▸ **Task statement**:
Find the string "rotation" in the records. Copy each line that has it.

▸ **Dataset**:

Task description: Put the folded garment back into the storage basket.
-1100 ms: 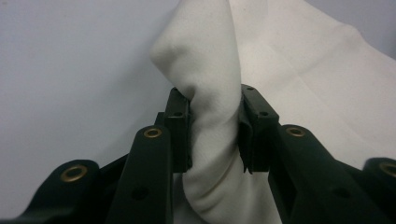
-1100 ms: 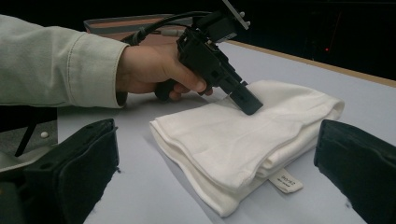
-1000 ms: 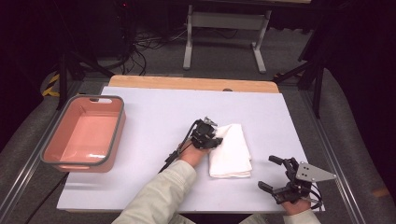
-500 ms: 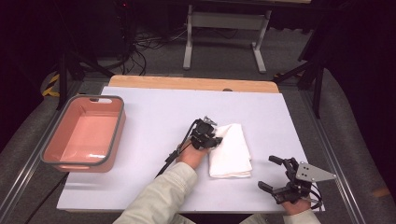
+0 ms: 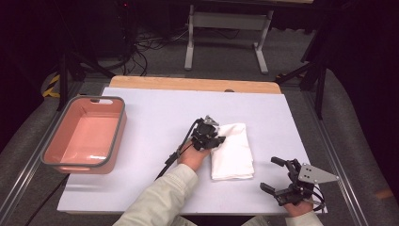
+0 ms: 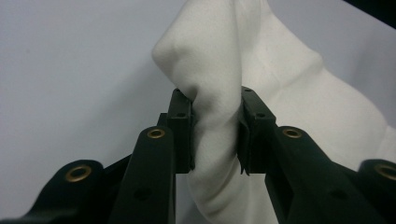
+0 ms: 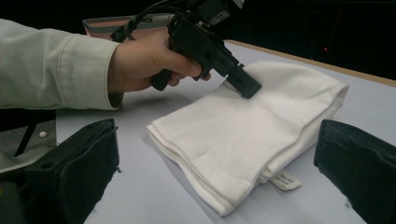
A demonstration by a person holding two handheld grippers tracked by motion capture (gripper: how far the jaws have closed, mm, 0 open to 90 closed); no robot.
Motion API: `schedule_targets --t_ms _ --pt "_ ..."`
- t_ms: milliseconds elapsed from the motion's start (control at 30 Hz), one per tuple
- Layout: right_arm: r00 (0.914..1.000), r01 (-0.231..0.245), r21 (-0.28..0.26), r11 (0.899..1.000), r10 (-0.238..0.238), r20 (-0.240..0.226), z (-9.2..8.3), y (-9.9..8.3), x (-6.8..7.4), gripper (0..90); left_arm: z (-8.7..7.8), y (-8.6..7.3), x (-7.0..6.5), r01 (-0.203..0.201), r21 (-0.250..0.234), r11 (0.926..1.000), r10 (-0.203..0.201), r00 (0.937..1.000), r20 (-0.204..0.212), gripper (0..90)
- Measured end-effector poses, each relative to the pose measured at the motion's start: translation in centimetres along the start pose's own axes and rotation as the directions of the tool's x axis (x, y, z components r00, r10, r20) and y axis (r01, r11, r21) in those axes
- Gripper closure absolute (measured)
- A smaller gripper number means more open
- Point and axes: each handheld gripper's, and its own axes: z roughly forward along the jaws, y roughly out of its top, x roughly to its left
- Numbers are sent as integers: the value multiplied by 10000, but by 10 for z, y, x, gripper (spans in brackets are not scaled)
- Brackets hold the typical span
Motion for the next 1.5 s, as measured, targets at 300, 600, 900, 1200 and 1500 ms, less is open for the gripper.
schedule_targets --t_ms 300,600,900,1200,1500 --pt "10000 4 8 10000 -4 16 0 0 1 6 -21 7 -17 -609 -824 9947 635 9976 291 706" --pt "10000 -32 -19 10000 32 -28 -1 1 0 6 -35 12 -30 -880 -1280 9879 961 9936 586 706" --pt "10000 -52 24 10000 52 2 0 0 0 6 -52 18 -42 -1272 -1763 9761 1406 9879 658 707" --pt "10000 -63 43 10000 63 16 0 0 -1 6 -71 26 -51 -1938 -2107 9581 2068 9775 413 706" --pt "10000 -92 48 9999 92 11 1 -1 -1 6 -87 29 -48 -2084 -2361 9491 2216 9746 306 706"
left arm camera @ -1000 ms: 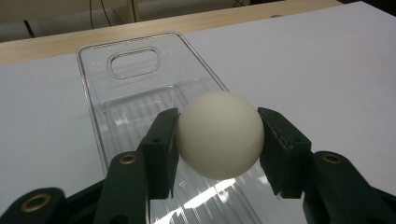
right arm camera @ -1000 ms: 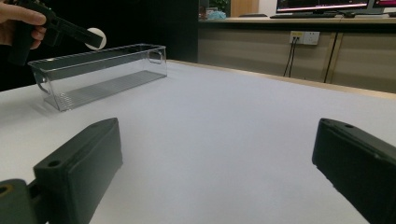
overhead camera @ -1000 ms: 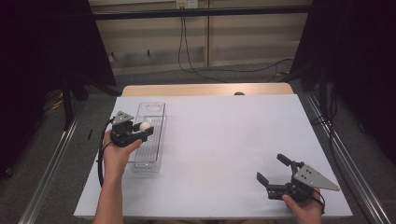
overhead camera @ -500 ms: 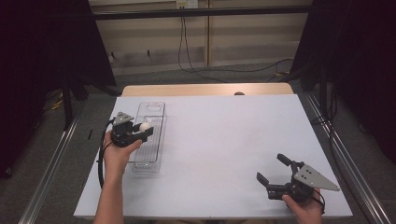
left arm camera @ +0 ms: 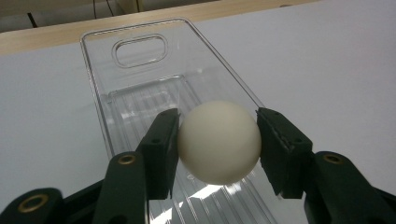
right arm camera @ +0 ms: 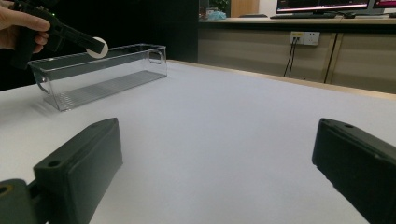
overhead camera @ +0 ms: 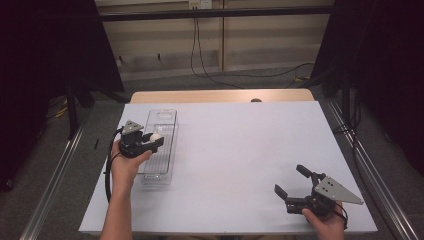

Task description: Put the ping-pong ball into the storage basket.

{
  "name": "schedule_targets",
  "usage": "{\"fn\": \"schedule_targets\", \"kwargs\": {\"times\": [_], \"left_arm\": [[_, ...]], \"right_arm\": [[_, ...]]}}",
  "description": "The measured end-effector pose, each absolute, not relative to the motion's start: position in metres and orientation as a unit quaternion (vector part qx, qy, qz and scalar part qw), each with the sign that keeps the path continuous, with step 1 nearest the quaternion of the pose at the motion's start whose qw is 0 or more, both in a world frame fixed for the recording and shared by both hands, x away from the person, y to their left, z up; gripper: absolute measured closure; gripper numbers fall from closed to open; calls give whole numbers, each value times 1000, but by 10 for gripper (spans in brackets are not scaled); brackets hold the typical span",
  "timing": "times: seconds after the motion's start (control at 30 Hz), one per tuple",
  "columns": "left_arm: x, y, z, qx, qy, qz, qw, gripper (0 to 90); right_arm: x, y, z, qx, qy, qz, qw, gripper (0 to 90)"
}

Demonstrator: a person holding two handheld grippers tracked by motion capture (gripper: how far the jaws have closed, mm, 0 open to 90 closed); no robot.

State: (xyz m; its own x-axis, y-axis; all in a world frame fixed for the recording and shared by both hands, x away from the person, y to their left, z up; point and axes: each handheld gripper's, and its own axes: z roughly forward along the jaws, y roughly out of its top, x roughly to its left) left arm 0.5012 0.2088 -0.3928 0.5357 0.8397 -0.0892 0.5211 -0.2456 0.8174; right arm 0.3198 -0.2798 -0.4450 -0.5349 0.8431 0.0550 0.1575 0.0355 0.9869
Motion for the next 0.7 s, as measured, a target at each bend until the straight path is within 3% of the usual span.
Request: {"fn": "schedule_targets", "kwargs": {"times": [0.7], "left_arm": [[501,211,-393,764,449,191,423,494]], "right_arm": [[320,-279,-445,383,656,580,293,13]]}}
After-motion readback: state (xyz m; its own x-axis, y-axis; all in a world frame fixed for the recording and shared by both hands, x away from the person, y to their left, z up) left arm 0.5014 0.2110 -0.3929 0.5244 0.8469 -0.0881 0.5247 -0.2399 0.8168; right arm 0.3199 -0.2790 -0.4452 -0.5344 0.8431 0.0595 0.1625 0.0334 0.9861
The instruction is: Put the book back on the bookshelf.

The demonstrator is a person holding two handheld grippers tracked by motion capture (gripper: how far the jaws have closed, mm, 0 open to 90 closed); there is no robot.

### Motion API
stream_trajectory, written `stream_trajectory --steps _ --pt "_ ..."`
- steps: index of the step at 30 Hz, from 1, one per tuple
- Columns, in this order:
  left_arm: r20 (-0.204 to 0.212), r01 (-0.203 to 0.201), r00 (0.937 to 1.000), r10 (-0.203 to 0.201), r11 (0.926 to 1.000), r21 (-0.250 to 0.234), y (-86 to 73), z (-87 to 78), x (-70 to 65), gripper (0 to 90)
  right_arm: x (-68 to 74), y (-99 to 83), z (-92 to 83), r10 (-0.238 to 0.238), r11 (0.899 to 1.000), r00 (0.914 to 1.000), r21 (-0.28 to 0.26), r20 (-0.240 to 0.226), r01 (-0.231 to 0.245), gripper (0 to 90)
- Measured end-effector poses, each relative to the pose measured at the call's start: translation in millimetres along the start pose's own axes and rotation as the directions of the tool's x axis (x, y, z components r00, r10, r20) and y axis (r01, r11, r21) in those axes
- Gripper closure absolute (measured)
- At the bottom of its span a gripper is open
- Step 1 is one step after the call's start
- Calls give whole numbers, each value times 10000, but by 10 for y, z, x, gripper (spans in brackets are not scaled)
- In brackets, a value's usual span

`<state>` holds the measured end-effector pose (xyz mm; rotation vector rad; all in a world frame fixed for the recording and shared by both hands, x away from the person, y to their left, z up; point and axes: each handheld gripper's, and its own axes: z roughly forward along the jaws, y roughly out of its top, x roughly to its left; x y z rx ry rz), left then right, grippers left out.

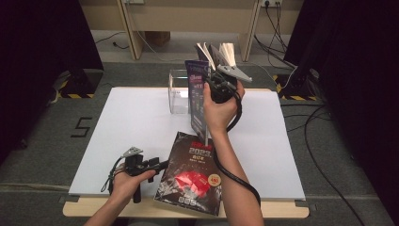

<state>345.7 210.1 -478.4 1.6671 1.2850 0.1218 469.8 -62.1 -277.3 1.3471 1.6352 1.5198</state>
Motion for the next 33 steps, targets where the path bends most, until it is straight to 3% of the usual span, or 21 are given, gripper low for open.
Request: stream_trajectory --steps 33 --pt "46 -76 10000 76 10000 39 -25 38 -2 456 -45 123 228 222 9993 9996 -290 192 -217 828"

▸ **Task response**:
- Measured end-effector poses, each relative to the pose measured at the motion's start: translation in centimetres along the start pose's own axes and rotation as the directions of the tool's x axis (x, y, z components r00, r10, r20) and y axis (r01, r11, r21) in those axes
- Measured end-effector poses, each relative to the pose measured at the call's start: translation in millimetres along the start pose's own axes and rotation as the directions of the tool's x axis (x, y, z components r00, r10, r20) and y axis (r01, r11, r21) in those axes
`<state>` holds the measured end-effector pose (xyz mm; rotation vector rad; all in a world frame fixed for the recording and shared by both hands, x away from the person, y to their left, z up; point and axes: each handheld gripper's, and its own axes: z roughly forward along the jaws, y roughly out of its top, x roughly to its left; x y z rx ry rz), left then right, grippers left out.

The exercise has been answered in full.